◆ **Requirement**:
Read the data below. Every line holding the string "camera" must be copied.

◆ **Input for this task**:
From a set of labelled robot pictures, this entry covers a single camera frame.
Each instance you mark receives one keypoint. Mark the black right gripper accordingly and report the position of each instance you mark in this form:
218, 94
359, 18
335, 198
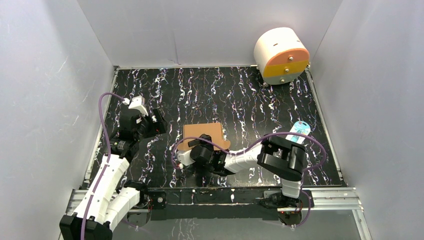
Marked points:
207, 144

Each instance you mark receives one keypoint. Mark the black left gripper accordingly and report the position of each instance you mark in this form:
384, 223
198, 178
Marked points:
152, 122

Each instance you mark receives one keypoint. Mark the brown cardboard box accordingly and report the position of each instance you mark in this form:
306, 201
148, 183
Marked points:
214, 130

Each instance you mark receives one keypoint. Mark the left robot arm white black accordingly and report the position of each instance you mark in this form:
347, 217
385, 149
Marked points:
104, 206

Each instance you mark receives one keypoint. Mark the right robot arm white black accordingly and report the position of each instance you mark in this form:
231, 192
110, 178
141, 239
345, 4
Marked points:
282, 157

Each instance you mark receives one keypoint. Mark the small blue white packet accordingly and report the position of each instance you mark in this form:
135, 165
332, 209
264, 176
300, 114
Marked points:
299, 127

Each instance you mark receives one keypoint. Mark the white cylinder orange yellow face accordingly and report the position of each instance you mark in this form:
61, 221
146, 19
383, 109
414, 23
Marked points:
280, 56

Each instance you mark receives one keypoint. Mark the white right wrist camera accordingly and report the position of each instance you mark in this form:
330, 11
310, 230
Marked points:
184, 158

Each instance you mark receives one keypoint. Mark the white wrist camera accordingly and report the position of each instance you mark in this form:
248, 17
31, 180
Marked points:
184, 158
136, 103

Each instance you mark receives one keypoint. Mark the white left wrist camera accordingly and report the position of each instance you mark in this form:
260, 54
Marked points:
136, 103

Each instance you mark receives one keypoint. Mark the aluminium front rail frame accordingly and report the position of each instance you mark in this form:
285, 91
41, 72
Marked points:
220, 203

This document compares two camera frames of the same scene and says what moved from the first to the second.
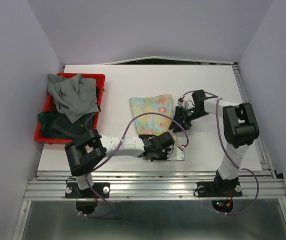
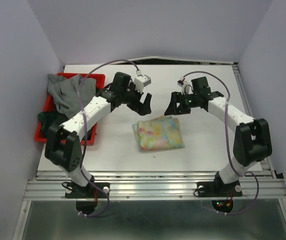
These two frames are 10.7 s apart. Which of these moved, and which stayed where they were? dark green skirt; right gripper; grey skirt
Moved: right gripper
Stayed: grey skirt; dark green skirt
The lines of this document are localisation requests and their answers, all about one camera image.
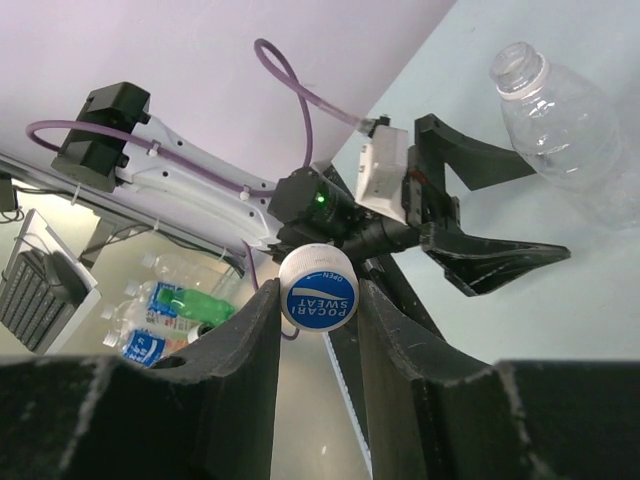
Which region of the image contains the white bottle cap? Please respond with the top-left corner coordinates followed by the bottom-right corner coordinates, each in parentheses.
top-left (278, 243), bottom-right (359, 332)

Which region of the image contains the black keyboard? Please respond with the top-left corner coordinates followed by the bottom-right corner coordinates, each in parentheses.
top-left (1, 251), bottom-right (76, 353)

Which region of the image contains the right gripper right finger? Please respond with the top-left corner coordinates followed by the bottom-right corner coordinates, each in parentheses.
top-left (358, 281), bottom-right (639, 479)

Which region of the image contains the slotted cable duct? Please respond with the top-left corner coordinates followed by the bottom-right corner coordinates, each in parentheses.
top-left (323, 322), bottom-right (373, 479)

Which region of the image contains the green soda bottle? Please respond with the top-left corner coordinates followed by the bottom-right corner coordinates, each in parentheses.
top-left (156, 288), bottom-right (235, 326)

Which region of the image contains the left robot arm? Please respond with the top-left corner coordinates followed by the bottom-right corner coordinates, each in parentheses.
top-left (52, 82), bottom-right (570, 297)

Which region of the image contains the tall clear bottle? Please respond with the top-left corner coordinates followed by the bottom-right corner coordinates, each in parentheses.
top-left (490, 42), bottom-right (639, 230)

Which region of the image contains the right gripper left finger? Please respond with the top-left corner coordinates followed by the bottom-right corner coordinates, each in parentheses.
top-left (1, 279), bottom-right (281, 479)

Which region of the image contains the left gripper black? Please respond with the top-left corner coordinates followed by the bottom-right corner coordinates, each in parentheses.
top-left (397, 114), bottom-right (571, 297)

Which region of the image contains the blue label water bottle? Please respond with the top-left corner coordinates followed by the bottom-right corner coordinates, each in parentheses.
top-left (101, 280), bottom-right (200, 334)

◆ **Finished task**:
From a set of labelled robot pictures, this entry covers a single camera frame.
Each instance you mark receives one keypoint. Mark the white right wrist camera accordingly and report the position of each instance you mark in this form:
Each instance you mark receives one keypoint. Mark the white wrist camera accordingly and report the position of each instance you mark in this form:
Each instance you mark receives one keypoint. Mark the white left wrist camera accordingly and report the position of each instance you mark in this form:
This document compares two camera frames of the same scene and says what moved from the first to the second.
The lines of this document are localisation requests and their answers, all about one camera image.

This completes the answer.